An Ontology-Based Approach for Consolidating Patient Data Standardized With European Norm/International Organization for Standardization 13606 (EN/ISO 13606) Into Joint Observational Medical Outcomes Partnership (OMOP) Repositories: Description of a Methodology

JMIR Med Inform. 2023 Mar 8:11:e44547. doi: 10.2196/44547.

Abstract

Background: To discover new knowledge from data, they must be correct and in a consistent format. OntoCR, a clinical repository developed at Hospital Clínic de Barcelona, uses ontologies to represent clinical knowledge and map locally defined variables to health information standards and common data models.

Objective: The aim of the study is to design and implement a scalable methodology based on the dual-model paradigm and the use of ontologies to consolidate clinical data from different organizations in a standardized repository for research purposes without loss of meaning.

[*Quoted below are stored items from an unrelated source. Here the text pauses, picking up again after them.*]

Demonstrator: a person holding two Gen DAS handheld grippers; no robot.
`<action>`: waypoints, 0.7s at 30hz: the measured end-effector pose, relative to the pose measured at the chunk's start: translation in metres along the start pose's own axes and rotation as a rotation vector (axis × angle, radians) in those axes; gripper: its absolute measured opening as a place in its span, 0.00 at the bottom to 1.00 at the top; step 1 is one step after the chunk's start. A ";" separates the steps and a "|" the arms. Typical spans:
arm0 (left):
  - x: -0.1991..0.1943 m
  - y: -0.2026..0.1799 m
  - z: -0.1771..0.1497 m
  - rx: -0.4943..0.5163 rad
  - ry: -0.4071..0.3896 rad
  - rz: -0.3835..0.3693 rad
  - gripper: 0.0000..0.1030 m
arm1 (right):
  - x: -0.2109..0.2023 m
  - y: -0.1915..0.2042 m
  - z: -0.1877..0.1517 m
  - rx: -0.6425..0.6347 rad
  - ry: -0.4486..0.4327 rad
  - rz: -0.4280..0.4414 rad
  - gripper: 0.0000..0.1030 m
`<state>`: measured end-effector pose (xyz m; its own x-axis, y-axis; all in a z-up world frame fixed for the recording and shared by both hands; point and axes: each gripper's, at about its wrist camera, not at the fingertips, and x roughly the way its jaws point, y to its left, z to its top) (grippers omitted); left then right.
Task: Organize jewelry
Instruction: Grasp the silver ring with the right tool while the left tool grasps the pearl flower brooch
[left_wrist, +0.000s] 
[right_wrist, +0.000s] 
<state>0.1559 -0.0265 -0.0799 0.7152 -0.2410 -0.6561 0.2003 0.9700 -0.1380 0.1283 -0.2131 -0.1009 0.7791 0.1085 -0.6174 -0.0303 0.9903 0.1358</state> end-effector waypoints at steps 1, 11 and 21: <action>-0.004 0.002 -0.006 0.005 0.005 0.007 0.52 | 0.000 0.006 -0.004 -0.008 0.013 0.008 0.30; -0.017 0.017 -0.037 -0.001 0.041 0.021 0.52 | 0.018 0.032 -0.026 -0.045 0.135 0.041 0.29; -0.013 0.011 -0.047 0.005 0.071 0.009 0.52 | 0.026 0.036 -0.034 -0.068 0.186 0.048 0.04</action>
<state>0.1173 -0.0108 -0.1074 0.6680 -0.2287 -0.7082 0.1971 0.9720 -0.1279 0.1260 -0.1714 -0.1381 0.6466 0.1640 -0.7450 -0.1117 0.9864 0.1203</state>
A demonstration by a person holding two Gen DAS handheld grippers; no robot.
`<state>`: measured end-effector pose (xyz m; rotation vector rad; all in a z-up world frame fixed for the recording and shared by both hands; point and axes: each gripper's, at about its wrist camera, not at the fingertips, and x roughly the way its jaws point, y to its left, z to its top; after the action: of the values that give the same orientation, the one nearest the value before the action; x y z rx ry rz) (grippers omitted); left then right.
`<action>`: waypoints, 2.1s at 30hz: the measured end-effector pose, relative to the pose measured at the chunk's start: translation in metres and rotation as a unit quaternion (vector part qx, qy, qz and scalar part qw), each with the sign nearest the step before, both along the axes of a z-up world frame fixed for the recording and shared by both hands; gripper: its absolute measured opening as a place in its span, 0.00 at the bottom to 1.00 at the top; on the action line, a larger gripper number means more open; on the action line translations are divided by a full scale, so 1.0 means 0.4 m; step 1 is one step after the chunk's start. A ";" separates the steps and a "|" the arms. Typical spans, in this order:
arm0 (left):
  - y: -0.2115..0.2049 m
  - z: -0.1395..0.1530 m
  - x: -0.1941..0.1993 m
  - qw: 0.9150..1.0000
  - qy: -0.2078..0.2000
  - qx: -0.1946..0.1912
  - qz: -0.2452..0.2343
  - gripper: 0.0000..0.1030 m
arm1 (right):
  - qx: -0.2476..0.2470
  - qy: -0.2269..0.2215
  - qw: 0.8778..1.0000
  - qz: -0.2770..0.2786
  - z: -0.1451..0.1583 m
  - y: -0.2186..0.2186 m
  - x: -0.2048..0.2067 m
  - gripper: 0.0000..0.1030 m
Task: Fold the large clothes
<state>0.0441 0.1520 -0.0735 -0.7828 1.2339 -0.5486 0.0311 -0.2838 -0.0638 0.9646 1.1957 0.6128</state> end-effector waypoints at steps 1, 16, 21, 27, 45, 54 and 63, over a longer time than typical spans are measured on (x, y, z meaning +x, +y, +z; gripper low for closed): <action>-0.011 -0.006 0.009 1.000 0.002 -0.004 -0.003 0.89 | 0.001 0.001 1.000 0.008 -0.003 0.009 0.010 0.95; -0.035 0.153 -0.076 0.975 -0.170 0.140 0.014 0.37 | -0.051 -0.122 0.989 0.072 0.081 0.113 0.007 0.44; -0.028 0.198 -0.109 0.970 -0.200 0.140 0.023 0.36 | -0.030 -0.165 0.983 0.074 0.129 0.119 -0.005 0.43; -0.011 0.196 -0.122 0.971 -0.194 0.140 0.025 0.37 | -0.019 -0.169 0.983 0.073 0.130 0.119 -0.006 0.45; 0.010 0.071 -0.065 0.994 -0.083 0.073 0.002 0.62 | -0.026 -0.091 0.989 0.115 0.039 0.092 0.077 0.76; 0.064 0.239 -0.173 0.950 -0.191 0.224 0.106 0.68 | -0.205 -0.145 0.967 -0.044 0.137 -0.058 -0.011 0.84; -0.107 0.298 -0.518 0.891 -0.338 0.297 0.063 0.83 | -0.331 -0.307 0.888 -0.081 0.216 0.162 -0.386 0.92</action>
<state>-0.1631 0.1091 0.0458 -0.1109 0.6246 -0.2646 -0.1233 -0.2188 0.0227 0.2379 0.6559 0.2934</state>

Methods: First, the relevant clinical variables are defined, and the corresponding European Norm/International Organization for Standardization (EN/ISO) 13606 archetypes are created. Data sources are then identified, and an extract, transform, and load process is carried out. Once the final data set is obtained, the data are transformed to create EN/ISO 13606-normalized electronic health record (EHR) extracts. Afterward, ontologies that represent archetyped concepts and map them to EN/ISO 13606 and Observational Medical Outcomes Partnership Common Data Model (OMOP CDM) standards are created and uploaded to OntoCR. Data stored in the extracts are inserted into its corresponding place in the ontology, thus obtaining instantiated patient data in the ontology-based repository. Finally, data can be extracted via SPARQL queries as OMOP CDM-compliant tables.

Results: Using this methodology, EN/ISO 13606-standardized archetypes that allow for the reuse of clinical information were created, and the knowledge representation of our clinical repository by modeling and mapping ontologies was extended. Furthermore, EN/ISO 13606-compliant EHR extracts of patients (6803), episodes (13,938), diagnosis (190,878), administered medication (222,225), cumulative drug dose (222,225), prescribed medication (351,247), movements between units (47,817), clinical observations (6,736,745), laboratory observations (3,392,873), limitation of life-sustaining treatment (1,298), and procedures (19,861) were created. Since the creation of the application that inserts data from extracts into the ontologies is not yet finished, the queries were tested and the methodology was validated by importing data from a random subset of patients into the ontologies using a locally developed Protégé plugin ("OntoLoad"). In total, 10 OMOP CDM-compliant tables ("Condition_occurrence," 864 records; "Death," 110; "Device_exposure," 56; "Drug_exposure," 5609; "Measurement," 2091; "Observation," 195; "Observation_period," 897; "Person," 922; "Visit_detail," 772; and "Visit_occurrence," 971) were successfully created and populated.

Conclusions: This study proposes a methodology for standardizing clinical data, thus allowing its reuse without any changes in the meaning of the modeled concepts. Although this paper focuses on health research, our methodology suggests that the data be initially standardized per EN/ISO 13606 to obtain EHR extracts with a high level of granularity that can be used for any purpose. Ontologies constitute a valuable approach for knowledge representation and standardization of health information in a standard-agnostic manner. With the proposed methodology, institutions can go from local raw data to standardized, semantically interoperable EN/ISO 13606 and OMOP repositories.

Keywords: European Norm/International Organization for Standardization 13606; Observational Medical Outcomes Partnership Common Data Model; clinical data; dual model; health information interoperability; health information standards; health records; health research; ontologies; secondary use of health data.